My data look like this:

let = ['a', 'b', 'a', 'c', 'a']

How do I remove the duplicates? I want my output to be something like this:

['b', 'c']

When I use the set function, I get:

set(['a', 'c', 'b'])

This is not what I want.

Answer 1

One option would be (as derived from Ritesh Kumar's answer here)

let = ['a', 'b', 'a', 'c', 'a']
onlySingles = [x for x in let if let.count(x) < 2]

which gives

>>> onlySingles
['b', 'c']

Answer 2

Try this,

>>> let
['a', 'b', 'a', 'c', 'a']
>>> dict.fromkeys(let).keys()
['a', 'c', 'b']
>>> 

Answer 3

Sort the input, then removing duplicates becomes trivial:

data = ['a', 'b', 'a', 'c', 'a']

def uniq(data):
  last = None
  result = []
  for item in data:
    if item != last:
      result.append(item)
      last = item
  return result

print uniq(sorted(data))
# prints ['a', 'b', 'c']

This is basically the shell's cat data | sort | uniq idiom.

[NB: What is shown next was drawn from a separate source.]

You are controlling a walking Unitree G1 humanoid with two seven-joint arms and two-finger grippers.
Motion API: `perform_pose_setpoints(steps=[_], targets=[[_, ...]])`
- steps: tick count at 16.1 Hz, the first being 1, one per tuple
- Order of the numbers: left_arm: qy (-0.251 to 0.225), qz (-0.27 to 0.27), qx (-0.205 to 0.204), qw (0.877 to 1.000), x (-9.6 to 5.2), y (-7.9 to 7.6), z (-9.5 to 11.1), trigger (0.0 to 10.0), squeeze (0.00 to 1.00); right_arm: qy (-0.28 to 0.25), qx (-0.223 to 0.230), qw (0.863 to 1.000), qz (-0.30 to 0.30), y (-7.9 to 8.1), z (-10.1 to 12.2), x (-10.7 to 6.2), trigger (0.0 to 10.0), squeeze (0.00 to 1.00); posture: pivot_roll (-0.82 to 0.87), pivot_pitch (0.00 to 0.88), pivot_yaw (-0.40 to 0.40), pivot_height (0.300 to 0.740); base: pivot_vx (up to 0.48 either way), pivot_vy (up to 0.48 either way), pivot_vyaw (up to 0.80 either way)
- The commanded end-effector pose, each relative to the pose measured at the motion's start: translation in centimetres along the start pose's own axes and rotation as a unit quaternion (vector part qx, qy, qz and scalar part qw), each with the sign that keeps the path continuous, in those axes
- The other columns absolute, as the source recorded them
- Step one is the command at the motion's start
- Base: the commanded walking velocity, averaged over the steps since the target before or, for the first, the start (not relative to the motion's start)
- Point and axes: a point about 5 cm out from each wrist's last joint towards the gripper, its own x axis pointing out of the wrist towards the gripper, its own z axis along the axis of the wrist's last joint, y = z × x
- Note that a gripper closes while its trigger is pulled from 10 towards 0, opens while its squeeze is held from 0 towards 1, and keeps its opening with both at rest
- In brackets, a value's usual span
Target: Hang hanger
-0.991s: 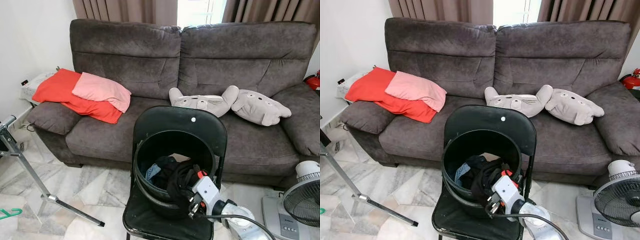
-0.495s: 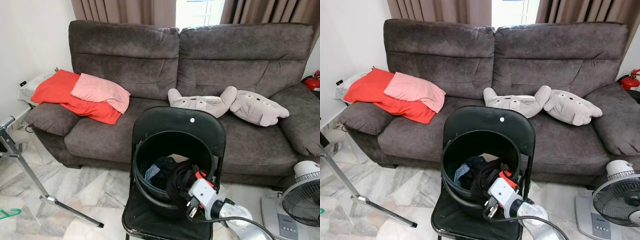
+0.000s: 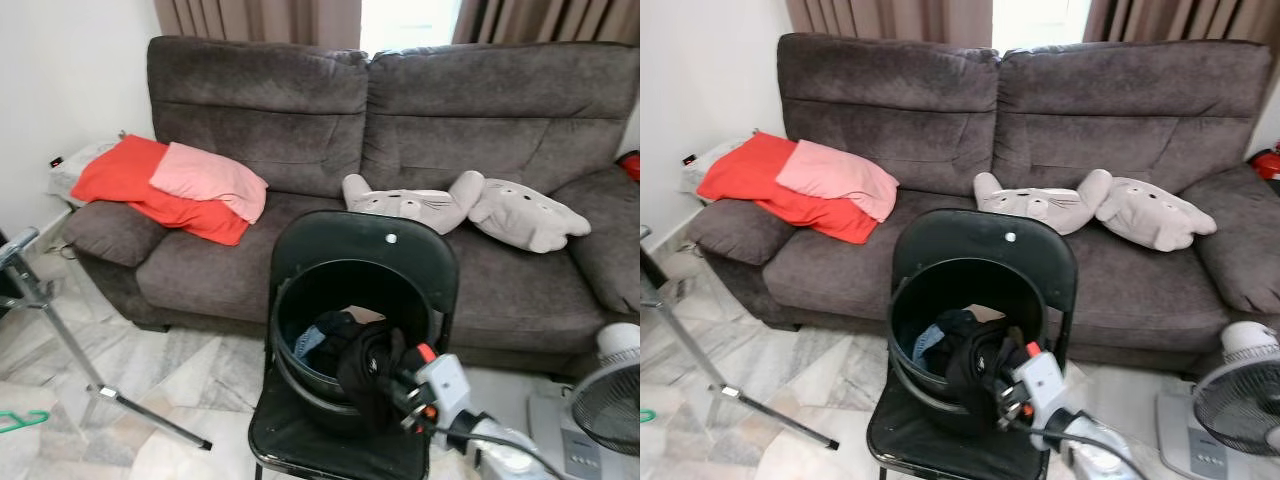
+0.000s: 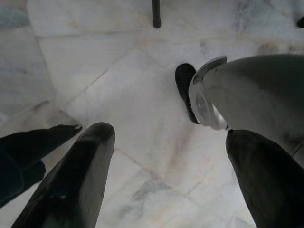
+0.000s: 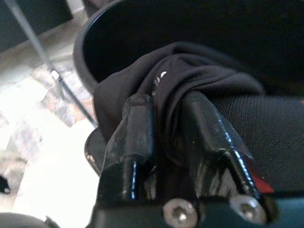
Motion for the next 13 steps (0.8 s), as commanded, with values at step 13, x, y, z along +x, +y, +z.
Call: perform_pose_setpoints(steps=[13], targets=[[0.007, -0.004, 0.011, 1.000, 0.0, 0.1, 0.0, 10.0, 0.00, -0.118, -0.023, 0.989, -0.086, -0.1, 4.9, -5.5, 10.0, 1.00, 0.00, 0.007, 0.044, 0.740, 0.000, 0.000, 0.00]])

The cost is O(N * log N), same as with a tree-based set.

Answer 4

Instead of sorting, or linearly scanning and re-counting the main list for its occurrences each time.

Count the number of occurrences and then filter on items that appear once...

>>> from collections import Counter
>>> let = ['a', 'b', 'a', 'c', 'a']
>>> [k for k, v in Counter(let).items() if v == 1]
['c', 'b']

You have to look at the sequence at least once regardless - although it makes sense to limit the amount of times you do so.

If you really want to avoid any type or set or otherwise hashed container (because you perhaps can't use them?), then yes, you can sort it, then use:

>>> from itertools import groupby, islice
>>> [k for k,v in groupby(sorted(let)) if len(list(islice(v, 2))) == 1]
['b', 'c']